▸ WORK INSTRUCTION: Look through the data below and show every line that includes "blue".

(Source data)
===

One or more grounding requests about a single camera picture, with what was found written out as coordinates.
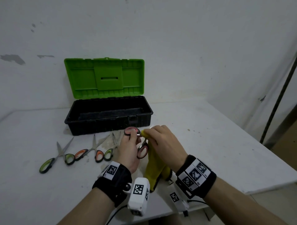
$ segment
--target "hand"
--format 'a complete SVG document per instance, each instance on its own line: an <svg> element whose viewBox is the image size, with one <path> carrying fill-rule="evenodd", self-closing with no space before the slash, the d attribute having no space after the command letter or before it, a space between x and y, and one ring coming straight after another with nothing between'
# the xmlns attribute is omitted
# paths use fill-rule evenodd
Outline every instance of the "hand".
<svg viewBox="0 0 297 225"><path fill-rule="evenodd" d="M130 136L123 136L120 146L118 147L119 155L115 161L124 165L131 174L137 170L139 165L136 145L140 142L141 139L137 138L136 131L132 130Z"/></svg>
<svg viewBox="0 0 297 225"><path fill-rule="evenodd" d="M165 125L157 125L144 132L151 136L148 140L159 157L176 173L188 156L178 139Z"/></svg>

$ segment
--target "black cable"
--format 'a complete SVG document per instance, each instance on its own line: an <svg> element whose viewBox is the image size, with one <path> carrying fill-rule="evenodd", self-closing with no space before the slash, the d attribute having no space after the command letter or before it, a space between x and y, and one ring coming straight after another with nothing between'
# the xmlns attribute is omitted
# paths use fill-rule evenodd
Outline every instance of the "black cable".
<svg viewBox="0 0 297 225"><path fill-rule="evenodd" d="M284 93L285 93L285 91L286 91L286 89L287 89L287 87L289 85L289 82L290 82L290 80L291 80L291 78L292 78L292 76L293 76L293 74L295 72L296 67L297 67L297 57L296 57L293 65L292 65L292 68L291 68L290 73L289 73L289 75L288 75L288 77L286 79L286 82L284 83L284 86L282 87L282 90L281 90L281 92L280 92L280 94L279 94L279 96L277 98L277 101L275 102L275 105L273 107L273 110L272 110L272 112L271 112L271 114L269 116L269 119L267 121L267 124L265 126L265 129L263 131L262 137L260 139L260 143L261 144L263 144L263 141L264 141L264 138L265 138L266 133L268 131L268 128L269 128L269 126L271 124L271 121L272 121L274 115L275 115L275 112L277 111L277 108L278 108L278 106L280 104L280 101L281 101L282 97L284 96Z"/></svg>
<svg viewBox="0 0 297 225"><path fill-rule="evenodd" d="M198 201L198 200L187 200L187 202L200 202L200 203L203 203L205 205L208 205L207 203L205 203L203 201Z"/></svg>
<svg viewBox="0 0 297 225"><path fill-rule="evenodd" d="M121 209L123 209L123 208L126 208L126 207L128 207L128 205L123 205L121 208L119 208L113 215L112 215L112 217L109 219L109 221L106 223L106 225L107 224L109 224L109 222L112 220L112 218L121 210Z"/></svg>

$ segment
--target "forearm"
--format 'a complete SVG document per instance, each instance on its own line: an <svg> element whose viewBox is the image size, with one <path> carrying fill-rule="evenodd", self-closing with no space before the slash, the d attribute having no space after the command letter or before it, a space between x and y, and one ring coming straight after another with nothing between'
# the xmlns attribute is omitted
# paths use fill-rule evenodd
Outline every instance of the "forearm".
<svg viewBox="0 0 297 225"><path fill-rule="evenodd" d="M225 224L286 224L220 178L204 201Z"/></svg>
<svg viewBox="0 0 297 225"><path fill-rule="evenodd" d="M113 210L113 201L103 191L94 188L58 224L104 225Z"/></svg>

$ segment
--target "table surface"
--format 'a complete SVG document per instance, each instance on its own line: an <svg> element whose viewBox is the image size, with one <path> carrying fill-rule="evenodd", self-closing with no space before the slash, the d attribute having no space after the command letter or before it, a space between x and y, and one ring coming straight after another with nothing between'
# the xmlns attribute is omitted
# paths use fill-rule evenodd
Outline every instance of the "table surface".
<svg viewBox="0 0 297 225"><path fill-rule="evenodd" d="M151 126L166 124L188 154L205 162L219 177L246 193L258 193L297 181L297 171L204 100L150 104ZM64 119L69 109L18 111L0 123L0 218L2 224L56 224L91 190L107 162L94 152L71 166L59 158L40 174L47 159L72 138ZM96 134L97 140L107 133ZM76 136L66 153L90 148L93 135ZM133 179L142 176L147 157ZM110 224L169 215L175 210L160 181L150 194L144 217L121 210ZM191 209L205 207L192 204Z"/></svg>

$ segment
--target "black wristband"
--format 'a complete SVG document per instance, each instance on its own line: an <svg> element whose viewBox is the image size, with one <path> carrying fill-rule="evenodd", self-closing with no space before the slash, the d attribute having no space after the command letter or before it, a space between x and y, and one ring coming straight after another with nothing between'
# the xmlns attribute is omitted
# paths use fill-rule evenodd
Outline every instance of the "black wristband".
<svg viewBox="0 0 297 225"><path fill-rule="evenodd" d="M217 175L207 165L192 155L188 155L176 176L178 177L176 184L189 198L193 195L204 198L217 178Z"/></svg>
<svg viewBox="0 0 297 225"><path fill-rule="evenodd" d="M130 171L120 163L112 161L99 175L93 188L99 188L118 207L127 197L123 192L127 183L132 183Z"/></svg>

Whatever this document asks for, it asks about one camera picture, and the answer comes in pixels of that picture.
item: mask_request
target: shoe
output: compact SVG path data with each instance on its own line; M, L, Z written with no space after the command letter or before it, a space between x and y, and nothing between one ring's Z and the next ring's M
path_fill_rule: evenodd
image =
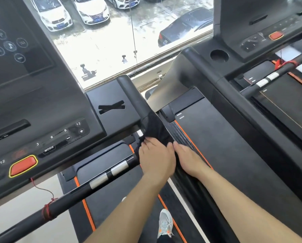
M159 233L158 238L161 235L168 235L170 238L173 235L173 219L170 212L166 209L162 209L159 217Z

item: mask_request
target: cup holder
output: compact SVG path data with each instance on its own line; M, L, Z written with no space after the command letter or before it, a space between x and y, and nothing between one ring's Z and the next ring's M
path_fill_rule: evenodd
M229 60L229 55L221 49L213 50L210 56L213 61L217 62L227 62Z

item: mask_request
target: person's left hand
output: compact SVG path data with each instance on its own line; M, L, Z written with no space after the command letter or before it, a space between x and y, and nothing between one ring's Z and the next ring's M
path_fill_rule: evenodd
M167 147L156 138L146 137L139 149L140 164L144 176L162 186L176 168L175 150L172 143Z

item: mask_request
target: black x mark
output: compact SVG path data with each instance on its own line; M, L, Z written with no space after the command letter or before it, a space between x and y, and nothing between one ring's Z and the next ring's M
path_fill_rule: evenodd
M114 103L113 105L99 105L98 106L99 114L104 114L105 112L108 112L113 109L125 109L124 101L121 100L119 102Z

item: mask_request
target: person
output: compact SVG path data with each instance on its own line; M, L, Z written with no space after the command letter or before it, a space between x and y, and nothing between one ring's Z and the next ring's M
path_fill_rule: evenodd
M299 235L208 167L189 147L177 142L166 147L149 137L139 149L141 180L85 243L138 242L158 193L175 171L175 151L184 171L207 188L240 243L302 243ZM173 242L172 228L170 213L162 210L157 242Z

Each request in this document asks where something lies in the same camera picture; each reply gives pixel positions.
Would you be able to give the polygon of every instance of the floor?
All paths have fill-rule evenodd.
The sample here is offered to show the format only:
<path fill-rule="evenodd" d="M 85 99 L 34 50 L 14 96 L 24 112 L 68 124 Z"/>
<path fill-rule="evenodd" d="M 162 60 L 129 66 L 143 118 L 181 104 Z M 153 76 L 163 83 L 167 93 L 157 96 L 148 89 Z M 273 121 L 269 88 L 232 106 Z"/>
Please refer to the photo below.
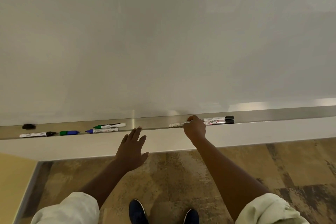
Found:
<path fill-rule="evenodd" d="M 336 223 L 336 138 L 221 148 L 220 151 L 287 200 L 311 224 Z M 44 162 L 20 219 L 61 202 L 113 158 Z M 129 223 L 128 203 L 139 199 L 153 223 L 182 223 L 193 207 L 201 223 L 233 223 L 197 151 L 150 154 L 128 173 L 100 212 L 100 224 Z"/>

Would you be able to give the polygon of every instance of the white sleeve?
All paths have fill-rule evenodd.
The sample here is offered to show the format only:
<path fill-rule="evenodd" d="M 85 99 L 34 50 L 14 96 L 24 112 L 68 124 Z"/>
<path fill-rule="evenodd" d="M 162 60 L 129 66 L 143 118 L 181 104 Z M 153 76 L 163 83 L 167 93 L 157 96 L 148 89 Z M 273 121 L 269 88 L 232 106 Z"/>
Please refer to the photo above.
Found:
<path fill-rule="evenodd" d="M 31 224 L 97 224 L 99 207 L 94 197 L 83 192 L 73 192 L 59 205 L 39 210 Z"/>
<path fill-rule="evenodd" d="M 288 220 L 293 224 L 309 224 L 300 213 L 281 197 L 267 193 L 248 203 L 239 214 L 236 224 L 272 224 Z"/>

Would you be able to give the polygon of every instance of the blue marker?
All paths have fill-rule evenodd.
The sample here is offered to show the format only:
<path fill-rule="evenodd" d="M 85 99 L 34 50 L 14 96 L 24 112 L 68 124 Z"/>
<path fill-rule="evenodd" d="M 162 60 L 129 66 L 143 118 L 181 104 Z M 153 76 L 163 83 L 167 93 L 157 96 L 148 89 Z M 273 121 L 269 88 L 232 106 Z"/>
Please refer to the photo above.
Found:
<path fill-rule="evenodd" d="M 114 131 L 118 131 L 119 128 L 106 128 L 106 129 L 90 129 L 90 130 L 87 130 L 86 132 L 87 133 L 103 133 L 103 132 L 114 132 Z"/>
<path fill-rule="evenodd" d="M 60 136 L 70 136 L 70 135 L 77 135 L 79 134 L 80 132 L 77 131 L 77 130 L 66 130 L 66 131 L 61 131 L 59 133 Z"/>

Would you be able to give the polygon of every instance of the dark blue sneaker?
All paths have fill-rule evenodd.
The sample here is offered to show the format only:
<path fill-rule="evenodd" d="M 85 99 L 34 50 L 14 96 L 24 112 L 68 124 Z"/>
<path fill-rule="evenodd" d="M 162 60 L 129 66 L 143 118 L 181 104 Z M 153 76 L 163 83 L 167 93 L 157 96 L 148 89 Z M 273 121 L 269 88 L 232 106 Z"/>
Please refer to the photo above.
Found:
<path fill-rule="evenodd" d="M 145 209 L 137 199 L 129 203 L 128 215 L 132 224 L 148 224 Z"/>
<path fill-rule="evenodd" d="M 190 209 L 184 217 L 183 224 L 200 224 L 198 213 L 195 209 Z"/>

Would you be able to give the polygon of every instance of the yellow wall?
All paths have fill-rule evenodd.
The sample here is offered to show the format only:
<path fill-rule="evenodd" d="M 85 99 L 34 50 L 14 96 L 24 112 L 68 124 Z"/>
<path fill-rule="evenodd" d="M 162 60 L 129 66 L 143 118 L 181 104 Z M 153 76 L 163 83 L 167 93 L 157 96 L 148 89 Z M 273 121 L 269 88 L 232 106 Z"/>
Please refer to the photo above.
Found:
<path fill-rule="evenodd" d="M 13 223 L 37 161 L 0 153 L 1 223 Z"/>

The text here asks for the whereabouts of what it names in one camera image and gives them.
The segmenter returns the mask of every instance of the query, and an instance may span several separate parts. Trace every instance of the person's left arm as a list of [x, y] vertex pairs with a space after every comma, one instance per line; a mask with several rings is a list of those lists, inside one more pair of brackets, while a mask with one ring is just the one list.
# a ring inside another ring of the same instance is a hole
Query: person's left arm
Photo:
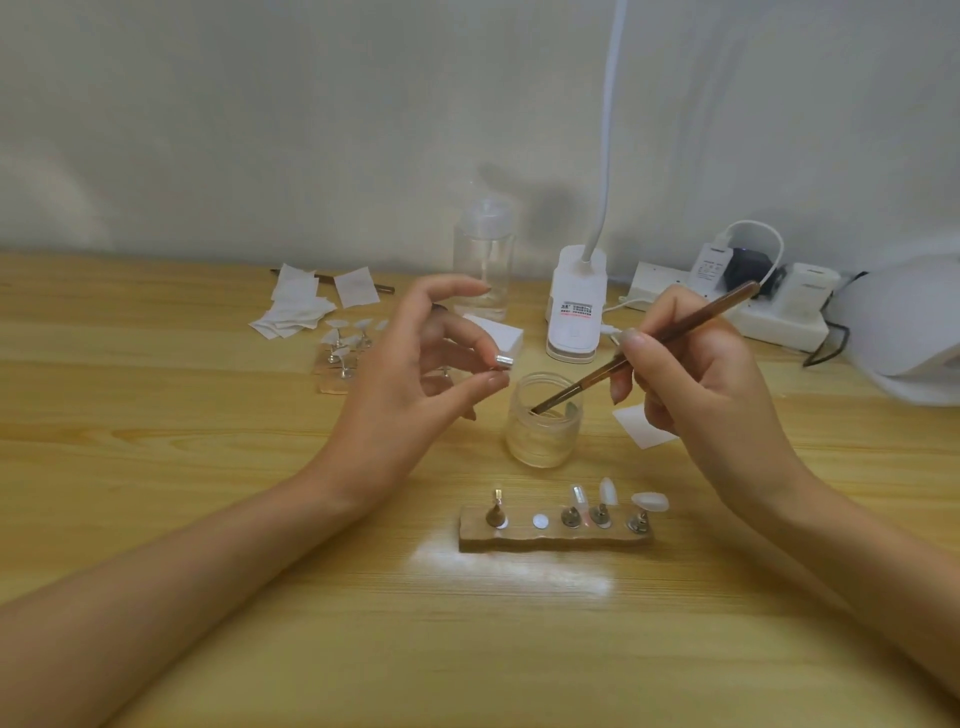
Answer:
[[[299, 473], [0, 607], [0, 723], [101, 725], [191, 644], [383, 500], [433, 440], [509, 383], [483, 329], [435, 301], [486, 286], [419, 279], [364, 354], [326, 446]], [[423, 375], [475, 374], [456, 386]]]

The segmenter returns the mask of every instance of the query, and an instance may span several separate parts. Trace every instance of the person's left hand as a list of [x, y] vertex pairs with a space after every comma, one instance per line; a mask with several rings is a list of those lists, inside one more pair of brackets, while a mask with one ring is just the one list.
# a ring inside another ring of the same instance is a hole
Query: person's left hand
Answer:
[[[510, 377], [491, 371], [499, 349], [489, 334], [434, 302], [488, 290], [466, 276], [417, 279], [383, 336], [363, 354], [333, 433], [308, 470], [335, 482], [343, 497], [366, 511], [458, 417], [475, 419], [473, 405], [504, 389]], [[458, 384], [426, 376], [443, 366], [473, 376]]]

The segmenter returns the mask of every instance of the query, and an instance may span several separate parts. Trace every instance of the transparent jar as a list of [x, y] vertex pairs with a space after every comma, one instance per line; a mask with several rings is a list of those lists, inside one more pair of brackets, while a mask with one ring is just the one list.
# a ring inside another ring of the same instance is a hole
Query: transparent jar
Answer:
[[506, 200], [486, 197], [464, 210], [453, 230], [453, 272], [484, 281], [490, 291], [454, 299], [457, 313], [504, 320], [515, 240], [514, 210]]
[[521, 463], [534, 468], [556, 468], [573, 452], [584, 419], [581, 395], [542, 415], [530, 411], [572, 383], [560, 375], [534, 372], [514, 387], [505, 437], [510, 454]]

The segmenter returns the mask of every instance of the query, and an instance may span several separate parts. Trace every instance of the person's right arm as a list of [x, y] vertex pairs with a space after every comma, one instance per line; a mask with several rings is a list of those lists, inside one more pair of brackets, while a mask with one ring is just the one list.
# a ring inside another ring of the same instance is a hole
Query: person's right arm
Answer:
[[650, 333], [704, 305], [668, 289], [621, 348], [651, 424], [679, 435], [733, 512], [840, 595], [856, 615], [960, 696], [960, 563], [830, 488], [790, 446], [750, 349], [726, 321], [668, 348]]

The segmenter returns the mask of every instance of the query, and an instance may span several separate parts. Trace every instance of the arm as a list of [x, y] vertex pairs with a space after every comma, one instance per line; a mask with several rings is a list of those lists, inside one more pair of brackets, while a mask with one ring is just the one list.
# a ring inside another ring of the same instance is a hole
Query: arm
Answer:
[[649, 333], [704, 304], [671, 288], [640, 331], [624, 332], [650, 423], [684, 441], [697, 467], [745, 523], [806, 567], [853, 612], [960, 696], [960, 564], [941, 549], [829, 488], [801, 462], [746, 342], [726, 321], [665, 348]]
[[[364, 354], [326, 447], [300, 473], [0, 607], [0, 723], [106, 721], [259, 589], [392, 492], [454, 420], [509, 383], [493, 340], [434, 301], [486, 286], [419, 280]], [[476, 374], [422, 378], [444, 364]]]

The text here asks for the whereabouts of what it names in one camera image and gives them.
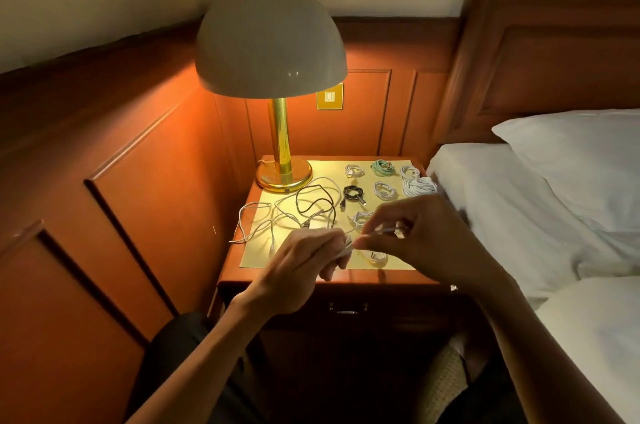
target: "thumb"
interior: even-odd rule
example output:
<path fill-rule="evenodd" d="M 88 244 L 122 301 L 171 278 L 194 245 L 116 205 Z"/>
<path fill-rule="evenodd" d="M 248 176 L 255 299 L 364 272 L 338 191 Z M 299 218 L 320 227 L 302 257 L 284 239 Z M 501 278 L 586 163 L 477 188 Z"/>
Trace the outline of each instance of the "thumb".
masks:
<path fill-rule="evenodd" d="M 372 250 L 383 252 L 390 256 L 402 259 L 406 240 L 400 240 L 396 236 L 389 235 L 362 235 L 353 241 L 353 248 L 358 250 Z"/>

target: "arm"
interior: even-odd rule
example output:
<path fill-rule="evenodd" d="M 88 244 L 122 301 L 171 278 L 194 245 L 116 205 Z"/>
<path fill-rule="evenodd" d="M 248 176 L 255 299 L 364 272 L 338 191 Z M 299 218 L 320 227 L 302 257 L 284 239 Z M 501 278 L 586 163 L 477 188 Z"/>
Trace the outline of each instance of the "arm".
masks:
<path fill-rule="evenodd" d="M 345 245 L 340 229 L 292 232 L 260 276 L 232 301 L 220 321 L 127 424 L 204 424 L 238 358 L 274 315 L 293 313 L 320 275 L 330 280 Z"/>
<path fill-rule="evenodd" d="M 375 234 L 400 226 L 404 237 Z M 539 321 L 516 282 L 439 195 L 384 203 L 354 241 L 455 284 L 487 315 L 530 423 L 622 423 Z"/>

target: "headboard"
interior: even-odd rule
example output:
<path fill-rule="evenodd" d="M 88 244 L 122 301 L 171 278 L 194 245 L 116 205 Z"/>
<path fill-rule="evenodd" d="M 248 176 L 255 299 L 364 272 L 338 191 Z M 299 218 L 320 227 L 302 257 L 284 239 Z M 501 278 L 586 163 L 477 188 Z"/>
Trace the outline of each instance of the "headboard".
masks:
<path fill-rule="evenodd" d="M 640 0 L 472 0 L 435 141 L 510 118 L 640 107 Z"/>

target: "lamp shade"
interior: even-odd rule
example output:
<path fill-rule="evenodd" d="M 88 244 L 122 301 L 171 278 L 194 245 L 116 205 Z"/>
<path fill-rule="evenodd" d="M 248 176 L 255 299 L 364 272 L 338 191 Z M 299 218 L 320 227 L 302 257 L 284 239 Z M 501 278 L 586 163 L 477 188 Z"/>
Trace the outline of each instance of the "lamp shade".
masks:
<path fill-rule="evenodd" d="M 241 98 L 306 95 L 347 76 L 344 44 L 316 0 L 213 0 L 198 33 L 204 87 Z"/>

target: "coiled green cable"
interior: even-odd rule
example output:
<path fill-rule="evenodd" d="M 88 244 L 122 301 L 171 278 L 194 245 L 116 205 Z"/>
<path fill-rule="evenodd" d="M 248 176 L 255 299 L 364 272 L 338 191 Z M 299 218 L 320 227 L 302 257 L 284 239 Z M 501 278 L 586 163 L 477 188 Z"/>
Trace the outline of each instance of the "coiled green cable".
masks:
<path fill-rule="evenodd" d="M 391 176 L 396 172 L 394 165 L 384 159 L 372 162 L 371 169 L 373 169 L 376 176 Z"/>

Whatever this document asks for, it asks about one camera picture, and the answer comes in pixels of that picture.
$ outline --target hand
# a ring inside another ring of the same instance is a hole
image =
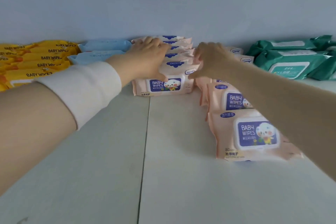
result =
[[[148,36],[144,41],[139,40],[133,44],[125,54],[114,55],[106,62],[117,71],[122,86],[136,78],[166,82],[166,76],[159,73],[159,66],[170,47],[170,44]]]
[[[220,43],[200,43],[196,48],[195,57],[203,61],[203,66],[190,74],[189,79],[202,76],[220,79],[230,63],[236,61],[234,54]]]

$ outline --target white table surface
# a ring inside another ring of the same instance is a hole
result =
[[[336,183],[308,159],[216,160],[199,96],[127,86],[0,197],[0,223],[137,223],[146,133],[140,224],[335,221]]]
[[[0,223],[137,223],[148,108],[126,86],[0,197]]]
[[[139,224],[335,222],[336,183],[308,159],[216,160],[199,96],[150,100]]]

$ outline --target blue baby wipes package
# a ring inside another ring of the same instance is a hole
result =
[[[87,65],[96,61],[105,61],[109,57],[116,54],[124,54],[123,51],[93,51],[82,52],[78,55],[68,56],[68,59],[73,65]]]
[[[91,51],[114,51],[121,50],[127,52],[131,48],[132,44],[127,40],[117,39],[95,39],[88,40],[78,45],[82,52]]]

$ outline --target navy blue label
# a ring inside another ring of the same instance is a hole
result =
[[[220,116],[222,118],[231,118],[233,116],[235,116],[236,114],[234,112],[225,112],[225,113],[222,113]]]
[[[224,84],[218,84],[215,86],[216,89],[219,89],[219,90],[224,90],[224,89],[227,89],[228,86],[227,85],[224,85]]]
[[[226,110],[253,108],[249,101],[240,93],[228,93],[226,96]]]
[[[167,39],[172,39],[174,37],[177,37],[177,35],[163,35],[164,38],[167,38]]]
[[[175,68],[179,67],[182,64],[184,64],[184,62],[167,62],[167,65],[170,65]]]
[[[181,78],[169,78],[168,82],[149,80],[149,85],[152,92],[180,90]]]
[[[163,41],[163,42],[166,44],[173,44],[173,43],[176,43],[177,41]]]
[[[171,58],[171,57],[174,57],[176,55],[178,55],[178,53],[168,53],[165,56],[168,57],[168,58]]]
[[[240,146],[276,144],[276,128],[268,121],[247,121],[238,123]]]

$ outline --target green wipes package
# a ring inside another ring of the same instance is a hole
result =
[[[336,56],[332,56],[325,60],[321,65],[309,73],[308,77],[320,81],[336,80]]]
[[[297,40],[297,41],[260,40],[250,47],[250,50],[247,52],[246,55],[256,57],[261,52],[267,50],[289,51],[289,50],[312,50],[315,48],[316,48],[315,45],[310,39]]]
[[[316,46],[314,51],[325,51],[329,45],[328,43],[331,42],[332,35],[321,35],[316,38],[311,38],[310,40]]]
[[[263,51],[254,64],[268,72],[288,79],[304,79],[307,74],[321,65],[328,57],[328,52],[312,50]]]

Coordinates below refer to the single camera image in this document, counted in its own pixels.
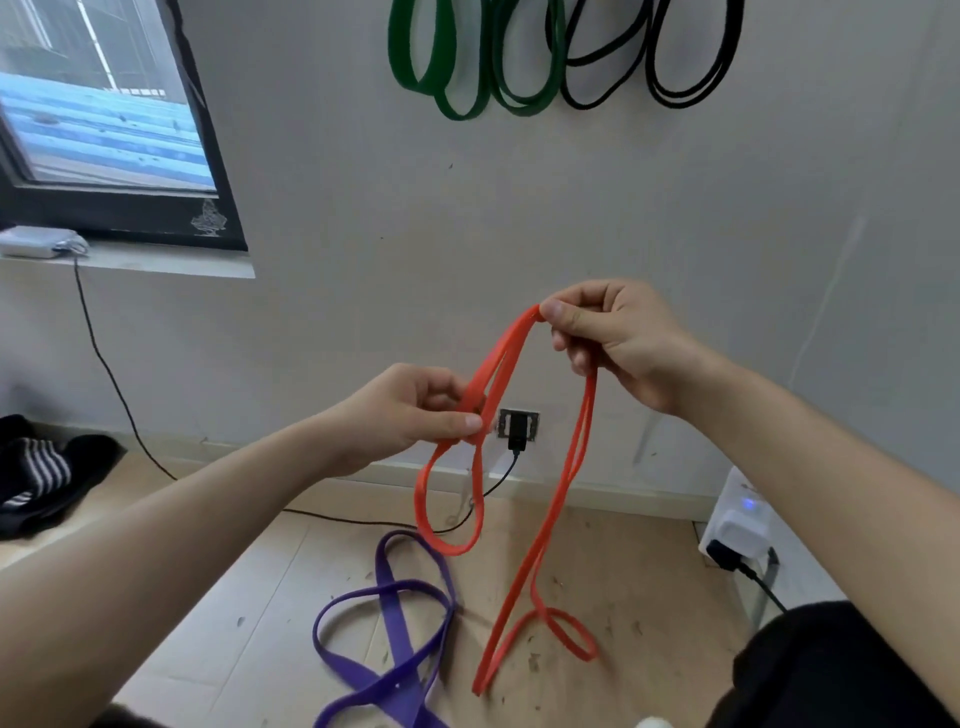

===

▸ OUTPUT:
Would you be able to give the polygon of every instance of the blue marker?
Would you be able to give the polygon of every instance of the dark blue sneaker?
$ outline --target blue baby wipes package
$ outline --target navy blue label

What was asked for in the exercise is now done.